Research Papers on Feature Interaction

"Mid-call, multi-party, and multi-device telecommunication features and their interactions" (Pamela Zave; 5th International Conference on Principles, Systems and Applications of IP Telecommunications, ACM Digital Library, 2011) presents a scheme for understanding and managing the most difficult and most mysterious category of feature interactions.

"Modularity in Distributed Feature Composition" (Pamela Zave; Software Requirements and Design: The Work of Michael Jackson, Good Friends Publishing, ISBN 978-0-557-444670, 2010) gives an overview of modularity in DFC. Because feature interaction is a by-product of feature modularity, the paper presents five classes of feature interaction and explains how interactions of each class are managed in DFC.

"Address translation in telecommunication features" (Pamela Zave; ACM Transactions on Software Engineering and Methodology XIII(1):1-36, January 2004) analyzes the feature interactions caused by address translation, defines user-oriented principles for resolving them, and uses global coordinating conventions to manage them in a modular and extensible way. The formal model is a generalization of DFC, so that the results apply to other telecommunication protocols, such as those used for electronic mail. The conference version of this paper won the Best Paper Award at the 7th International Workshop on Feature Interactions in Telecommunications and Software Systems (2003). Here is a related talk given at the Software Requirements to Architectures Workshop in Portland, Oregon, May 2003.
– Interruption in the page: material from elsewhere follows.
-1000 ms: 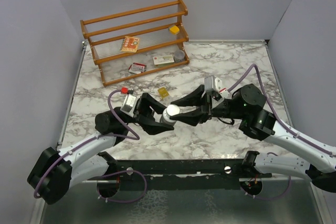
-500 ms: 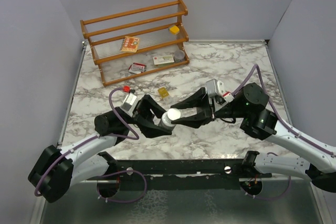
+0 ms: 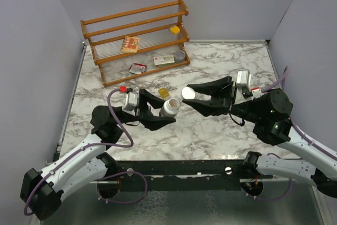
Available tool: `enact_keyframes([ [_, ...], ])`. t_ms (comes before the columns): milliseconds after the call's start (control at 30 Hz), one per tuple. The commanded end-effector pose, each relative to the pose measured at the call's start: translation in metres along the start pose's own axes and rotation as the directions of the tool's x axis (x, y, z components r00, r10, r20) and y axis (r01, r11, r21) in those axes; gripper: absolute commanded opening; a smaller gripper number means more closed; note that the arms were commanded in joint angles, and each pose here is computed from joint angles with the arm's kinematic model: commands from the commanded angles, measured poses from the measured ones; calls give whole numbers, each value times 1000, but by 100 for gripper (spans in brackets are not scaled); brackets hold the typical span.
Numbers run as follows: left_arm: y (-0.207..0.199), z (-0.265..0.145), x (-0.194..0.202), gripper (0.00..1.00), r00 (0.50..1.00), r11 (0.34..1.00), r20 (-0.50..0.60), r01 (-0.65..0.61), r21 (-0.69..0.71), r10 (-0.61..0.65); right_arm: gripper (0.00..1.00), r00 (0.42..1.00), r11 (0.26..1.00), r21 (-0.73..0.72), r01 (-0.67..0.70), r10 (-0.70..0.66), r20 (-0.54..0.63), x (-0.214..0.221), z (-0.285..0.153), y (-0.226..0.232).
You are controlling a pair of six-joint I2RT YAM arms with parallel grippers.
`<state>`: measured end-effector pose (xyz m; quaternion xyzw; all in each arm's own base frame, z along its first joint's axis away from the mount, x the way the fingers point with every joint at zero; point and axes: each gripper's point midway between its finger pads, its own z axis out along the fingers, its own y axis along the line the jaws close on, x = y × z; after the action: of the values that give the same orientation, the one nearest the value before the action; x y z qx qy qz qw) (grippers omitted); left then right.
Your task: Sort the pills into containers
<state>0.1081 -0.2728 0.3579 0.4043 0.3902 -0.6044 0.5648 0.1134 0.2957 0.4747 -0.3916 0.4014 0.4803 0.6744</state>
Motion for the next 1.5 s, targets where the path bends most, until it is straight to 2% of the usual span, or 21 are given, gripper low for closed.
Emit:
enact_keyframes([
  [0,62,-15,35,0,985,947,-168,-29,-318,-27,6,999,946,321,-39,44,-9,10,-8,-55],
  [133,100,-36,57,0,957,856,-279,-73,-512,-85,1,995,892,450,-32,72,-73,34,-12,-79],
  [200,112,-45,68,0,940,818,-323,-96,-566,-113,1,990,861,509,-19,86,-109,49,-14,-90],
  [400,126,-61,91,0,904,767,-396,-137,-627,-162,1,973,751,658,45,117,-199,95,-27,-120],
  [633,135,-77,106,0,878,723,-438,-175,-668,-193,1,953,617,782,86,177,-244,145,-50,-140],
  [900,143,-90,144,0,833,695,-473,-159,-701,-287,1,940,569,816,99,216,-265,171,-64,-158],
  [1000,146,-94,150,0,825,686,-483,-169,-708,-295,1,933,578,814,60,258,-252,180,-69,-175],
  [1200,152,-97,163,0,806,680,-501,-176,-712,-315,1,917,544,838,38,314,-246,202,-84,-217],
  [1367,158,-104,183,0,755,673,-543,-187,-715,-367,1,901,504,863,20,366,-235,231,-106,-243],
  [1467,160,-106,191,0,745,674,-553,-192,-714,-373,1,906,491,871,29,356,-230,238,-114,-247],
])
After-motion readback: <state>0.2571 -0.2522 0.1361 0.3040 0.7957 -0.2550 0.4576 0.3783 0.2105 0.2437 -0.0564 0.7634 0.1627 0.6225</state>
When there is more than one application server in the signaling path between IP media endpoints, and the servers manipulate media flow, media flow must be controlled compositionally. In other words, correct media behavior is defined by correct interaction among features. To solve this problem, "Compositional control of IP media" (Pamela Zave and Eric Cheung; IEEE Transactions on Software Engineering, pages 46-66, January/February 2009) presents an architecture-independent descriptive model, a set of high-level programming primitives, a formal specification of their compositional semantics, a signaling protocol, an implementation, and partial verification of correctness. The paper also discusses how the principles developed to solve this problem may help in making other network applications compositional. Here is a talk on the subject.
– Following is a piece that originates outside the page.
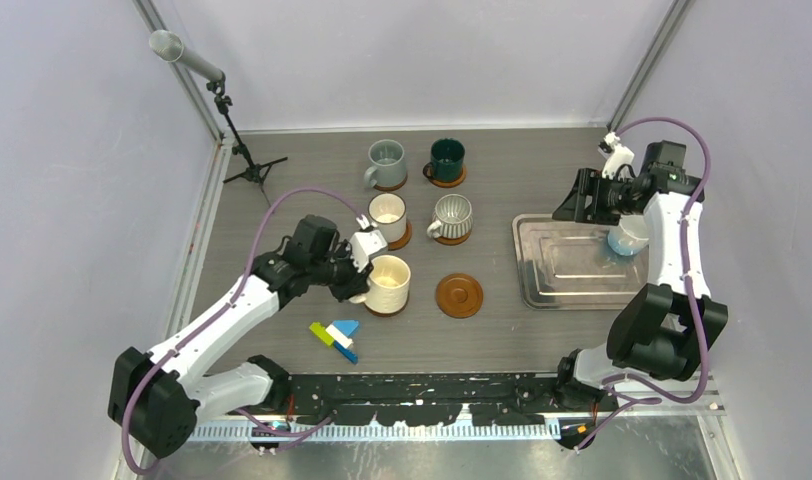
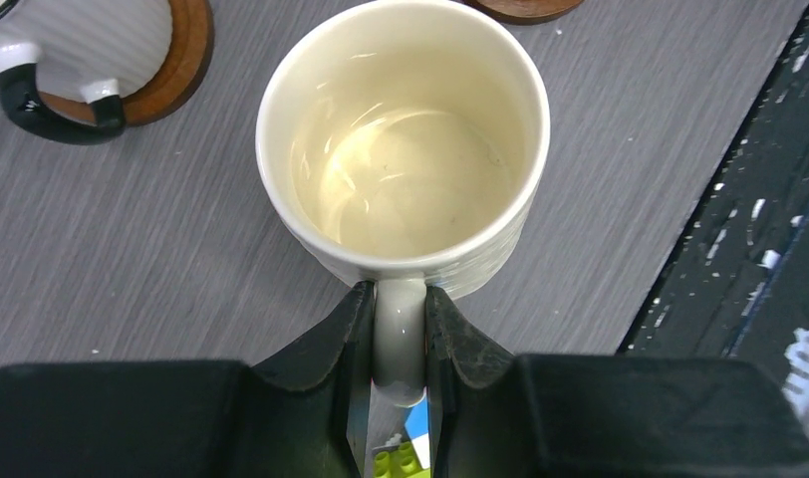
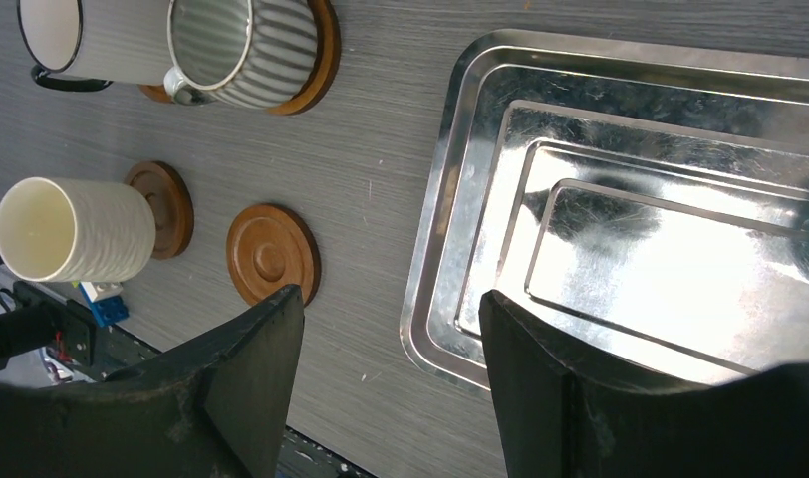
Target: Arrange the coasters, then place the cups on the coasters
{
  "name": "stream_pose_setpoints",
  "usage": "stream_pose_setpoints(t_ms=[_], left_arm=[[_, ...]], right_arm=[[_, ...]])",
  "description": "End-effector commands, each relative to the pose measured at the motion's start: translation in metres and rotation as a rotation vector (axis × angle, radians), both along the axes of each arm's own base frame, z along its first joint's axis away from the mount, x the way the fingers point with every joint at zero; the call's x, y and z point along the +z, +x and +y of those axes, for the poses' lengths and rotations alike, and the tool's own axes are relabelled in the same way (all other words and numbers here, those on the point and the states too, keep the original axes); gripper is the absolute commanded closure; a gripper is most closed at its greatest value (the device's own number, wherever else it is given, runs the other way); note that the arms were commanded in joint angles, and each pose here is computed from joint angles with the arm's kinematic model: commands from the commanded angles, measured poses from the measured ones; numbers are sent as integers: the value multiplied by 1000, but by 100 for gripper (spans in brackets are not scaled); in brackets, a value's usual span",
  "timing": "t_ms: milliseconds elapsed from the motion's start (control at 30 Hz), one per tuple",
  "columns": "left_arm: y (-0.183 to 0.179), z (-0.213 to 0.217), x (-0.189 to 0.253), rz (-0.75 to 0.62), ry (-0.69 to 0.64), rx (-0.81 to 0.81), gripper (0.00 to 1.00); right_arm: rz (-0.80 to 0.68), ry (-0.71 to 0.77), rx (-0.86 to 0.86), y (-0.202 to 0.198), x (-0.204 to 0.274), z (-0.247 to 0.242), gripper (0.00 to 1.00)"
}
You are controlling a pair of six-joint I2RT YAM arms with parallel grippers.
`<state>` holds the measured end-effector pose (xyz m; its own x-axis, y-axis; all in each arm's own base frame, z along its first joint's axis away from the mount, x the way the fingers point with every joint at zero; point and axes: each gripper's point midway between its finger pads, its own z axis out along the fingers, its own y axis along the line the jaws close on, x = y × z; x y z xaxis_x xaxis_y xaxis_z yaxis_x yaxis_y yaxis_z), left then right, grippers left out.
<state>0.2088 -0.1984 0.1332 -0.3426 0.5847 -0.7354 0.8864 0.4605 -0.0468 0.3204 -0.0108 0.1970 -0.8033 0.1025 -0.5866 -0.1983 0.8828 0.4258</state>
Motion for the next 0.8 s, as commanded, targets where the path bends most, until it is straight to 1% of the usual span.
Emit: stream_pose_setpoints(t_ms=[0,200,300,500,700,733,767], left_arm=[[31,-13,42,-249,-124,-18,100],[36,-11,36,-285,-152,3,100],[35,-13,33,-281,-173,0,100],[34,-11,13,-286,-162,-6,100],[26,-8,-8,-246,-136,-27,100],[24,-7,-11,-240,-129,-28,98],[22,-5,-14,-234,-120,-32,94]], right_arm=[[-58,-29,-25,5,12,2,30],[-56,-37,-31,5,12,5,30],[-51,-42,-29,4,10,7,30],[-50,-43,-25,1,10,9,30],[-56,-62,-22,-1,12,8,30],[-53,-61,-23,-1,11,8,30],[-52,-62,-21,-1,11,8,30]])
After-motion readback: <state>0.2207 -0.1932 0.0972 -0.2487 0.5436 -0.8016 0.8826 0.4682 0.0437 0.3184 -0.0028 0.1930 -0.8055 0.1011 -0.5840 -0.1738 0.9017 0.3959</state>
In telecommunications, audio signaling is the use of the audio channel for signaling and user-interface purposes. When features use audio signaling, and are assembled in a pipes-and-filters configuration, there is a potential for undesirable feature interactions. "Audio feature interactions in voice-over-IP" (Pamela Zave; 1st International Conference on Principles, Systems and Applications of IP Telecommunications, ACM SIGCOMM, 2007) analyzes the potential feature interactions. It proposes a method for eliminating some of them, as well as directions for future work on the remaining interactions. The method can be implemented in SIP, using compositional patterns of signaling that will work correctly regardless of how many features are active Here is a talk on the subject.

"Component coordination: A telecommunication case study" (Pamela Zave, Healfdene H. Goguen, and Thomas M. Smith; Computer Networks 45(5):645-664, August 2004) reports on the development of a voice-over-IP service centered on personal mobility. It explains the functions of personal mobility, as well as its interactions with other major features. It shows how configurations and feature interactions can be managed with the help of the coordination mechanisms in DFC.
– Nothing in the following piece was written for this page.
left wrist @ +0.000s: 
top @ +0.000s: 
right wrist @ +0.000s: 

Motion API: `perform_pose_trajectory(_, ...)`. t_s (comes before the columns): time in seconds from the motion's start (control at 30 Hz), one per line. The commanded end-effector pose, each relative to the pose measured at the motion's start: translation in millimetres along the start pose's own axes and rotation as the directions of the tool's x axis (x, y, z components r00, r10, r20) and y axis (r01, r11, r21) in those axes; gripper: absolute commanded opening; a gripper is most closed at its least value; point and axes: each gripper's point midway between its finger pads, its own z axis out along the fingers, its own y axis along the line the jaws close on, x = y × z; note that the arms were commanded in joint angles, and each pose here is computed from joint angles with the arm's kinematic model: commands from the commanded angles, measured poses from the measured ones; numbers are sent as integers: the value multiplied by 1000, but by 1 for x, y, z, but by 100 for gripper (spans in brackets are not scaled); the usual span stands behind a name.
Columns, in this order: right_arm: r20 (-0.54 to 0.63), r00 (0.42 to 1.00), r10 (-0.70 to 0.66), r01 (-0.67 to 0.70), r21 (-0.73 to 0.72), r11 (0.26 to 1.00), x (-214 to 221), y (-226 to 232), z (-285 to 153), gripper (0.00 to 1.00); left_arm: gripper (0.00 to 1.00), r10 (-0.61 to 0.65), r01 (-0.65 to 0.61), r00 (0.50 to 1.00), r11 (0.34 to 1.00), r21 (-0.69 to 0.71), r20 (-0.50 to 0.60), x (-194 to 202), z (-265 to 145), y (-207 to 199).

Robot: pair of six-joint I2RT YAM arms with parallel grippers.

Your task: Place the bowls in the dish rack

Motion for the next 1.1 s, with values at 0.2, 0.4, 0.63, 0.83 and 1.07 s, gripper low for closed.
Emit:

"An experiment in feature engineering" (Pamela Zave; Programming Methodology, Annabelle McIver and Carroll Morgan, editors, Springer-Verlag, New York, 2003) describes the design of a feature set consisting of Selective Call Forwarding, Blocking with Urgent Calling Privilege, Outbound Messaging, and Inbound Messaging. It introduces a method for analyzing and managing the feature interactions that arise among this set.

"Ideal connection paths in DFC" (Pamela Zave; AT&T Technical Report, 2003) defines and explains the latest version of the DFC routing algorithm, and proves many valuable properties of it.

"Requirements for evolving systems: A telecommunications perspective" (Pamela Zave; 5th IEEE International Symposium on Requirements Engineering, IEEE Computer Society, 2001) relates feature-oriented descriptions to the needs of evolving systems, and explains how formal methods apply to both. The term "feature engineering" denotes the requirements-and-design process for feature-oriented systems.

"Secrets of call forwarding: A specification case study" (Pamela Zave; 8th International IFIP Conference on Formal Description Techniques for Distributed Systems and Communications Protocols, Chapman & Hall, 1996) is a detailed analysis of the semantics of different kinds of call forwarding, and how they can be composed so that the features interact correctly.

"Matching and merging of Statecharts specifications" (Shiva Nejati, Mehrdad Sabetzadeh, Marsha Chechik, Steve Easterbrook, and Pamela Zave; 29th International Conference on Software Engineering, IEEE Computer Society, 2007) introduces the possibility of comparing the programs written to implement various features within the framework of the DFC architecture. This analysis could lead to an algorithm for detecting certain classes of feature interaction. This paper won an ACM SIGSOFT Distinguished Paper award.